• [Aim of the task] The lines below starting at the line containing "Every answer here" and ending at the line containing "Ground cardboard wall" are to be repeated exactly, with both ends kept and nothing else added.
++++++
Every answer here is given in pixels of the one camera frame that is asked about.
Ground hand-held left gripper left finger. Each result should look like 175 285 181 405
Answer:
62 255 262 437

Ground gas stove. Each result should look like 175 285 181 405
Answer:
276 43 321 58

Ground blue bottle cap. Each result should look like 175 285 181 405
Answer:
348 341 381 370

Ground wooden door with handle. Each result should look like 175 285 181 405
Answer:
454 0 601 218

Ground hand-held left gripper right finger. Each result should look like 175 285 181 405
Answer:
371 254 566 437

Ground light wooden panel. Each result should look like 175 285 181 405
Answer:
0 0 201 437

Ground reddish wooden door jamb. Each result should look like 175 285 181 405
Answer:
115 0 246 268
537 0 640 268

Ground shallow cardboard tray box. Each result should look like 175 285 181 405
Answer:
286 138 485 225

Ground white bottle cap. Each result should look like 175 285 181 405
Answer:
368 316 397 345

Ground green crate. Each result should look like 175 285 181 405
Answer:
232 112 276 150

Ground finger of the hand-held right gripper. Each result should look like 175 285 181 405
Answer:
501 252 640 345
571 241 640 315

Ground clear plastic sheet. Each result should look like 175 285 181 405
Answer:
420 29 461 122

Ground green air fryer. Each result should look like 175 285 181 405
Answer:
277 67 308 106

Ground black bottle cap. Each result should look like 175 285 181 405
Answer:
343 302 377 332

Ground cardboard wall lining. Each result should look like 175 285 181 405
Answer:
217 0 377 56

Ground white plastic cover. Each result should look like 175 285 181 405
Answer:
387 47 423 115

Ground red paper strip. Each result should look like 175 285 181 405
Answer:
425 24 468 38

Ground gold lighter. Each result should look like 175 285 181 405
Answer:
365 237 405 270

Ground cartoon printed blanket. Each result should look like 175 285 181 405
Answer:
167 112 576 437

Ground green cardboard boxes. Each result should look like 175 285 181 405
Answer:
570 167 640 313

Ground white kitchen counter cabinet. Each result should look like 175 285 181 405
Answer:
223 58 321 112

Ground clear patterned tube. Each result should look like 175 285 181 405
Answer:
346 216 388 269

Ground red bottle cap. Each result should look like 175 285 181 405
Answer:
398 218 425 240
++++++
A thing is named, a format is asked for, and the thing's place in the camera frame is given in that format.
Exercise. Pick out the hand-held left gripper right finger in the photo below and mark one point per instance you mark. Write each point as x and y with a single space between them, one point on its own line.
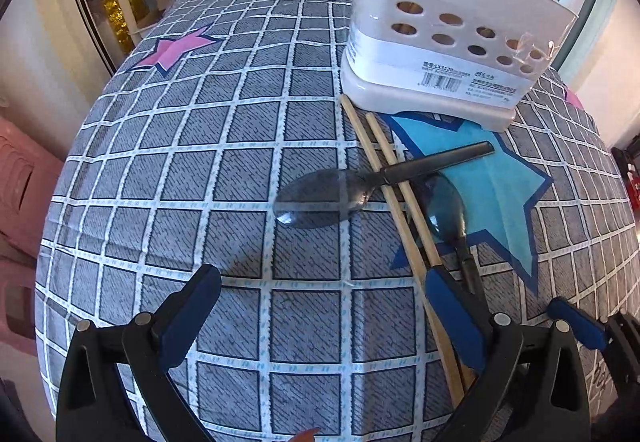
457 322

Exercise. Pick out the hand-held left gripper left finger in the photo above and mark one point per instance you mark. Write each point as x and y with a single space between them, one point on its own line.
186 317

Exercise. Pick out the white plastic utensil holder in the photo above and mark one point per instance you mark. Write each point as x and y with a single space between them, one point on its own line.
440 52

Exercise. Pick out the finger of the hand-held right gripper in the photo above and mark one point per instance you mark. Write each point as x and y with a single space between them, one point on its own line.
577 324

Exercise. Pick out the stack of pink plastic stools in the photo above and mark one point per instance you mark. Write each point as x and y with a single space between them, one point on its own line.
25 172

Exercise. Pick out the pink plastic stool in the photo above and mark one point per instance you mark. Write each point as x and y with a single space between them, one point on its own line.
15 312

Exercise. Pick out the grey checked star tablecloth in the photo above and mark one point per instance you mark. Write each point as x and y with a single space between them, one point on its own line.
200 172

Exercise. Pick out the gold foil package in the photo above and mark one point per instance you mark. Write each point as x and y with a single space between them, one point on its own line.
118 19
++++++
• [Completed exercise]
Every answer here is given in pixels of the one camera frame that is asked about.
Ground hand-held left gripper left finger. Each result should look like 175 285 181 405
Answer:
62 255 262 437

Ground gas stove. Each result should look like 175 285 181 405
Answer:
276 43 321 58

Ground blue bottle cap. Each result should look like 175 285 181 405
Answer:
348 341 381 370

Ground wooden door with handle. Each result should look like 175 285 181 405
Answer:
454 0 601 218

Ground hand-held left gripper right finger. Each result should look like 175 285 181 405
Answer:
371 254 566 437

Ground light wooden panel. Each result should look like 175 285 181 405
Answer:
0 0 201 437

Ground reddish wooden door jamb. Each result should look like 175 285 181 405
Answer:
115 0 246 268
537 0 640 268

Ground shallow cardboard tray box. Each result should look like 175 285 181 405
Answer:
286 138 485 225

Ground white bottle cap. Each result should look like 175 285 181 405
Answer:
368 316 397 345

Ground green crate. Each result should look like 175 285 181 405
Answer:
232 112 276 150

Ground finger of the hand-held right gripper. Each result should look like 175 285 181 405
Answer:
501 252 640 345
571 241 640 315

Ground clear plastic sheet. Each result should look like 175 285 181 405
Answer:
420 29 461 122

Ground green air fryer. Each result should look like 175 285 181 405
Answer:
277 67 308 106

Ground black bottle cap. Each result should look like 175 285 181 405
Answer:
343 302 377 332

Ground cardboard wall lining. Each result should look like 175 285 181 405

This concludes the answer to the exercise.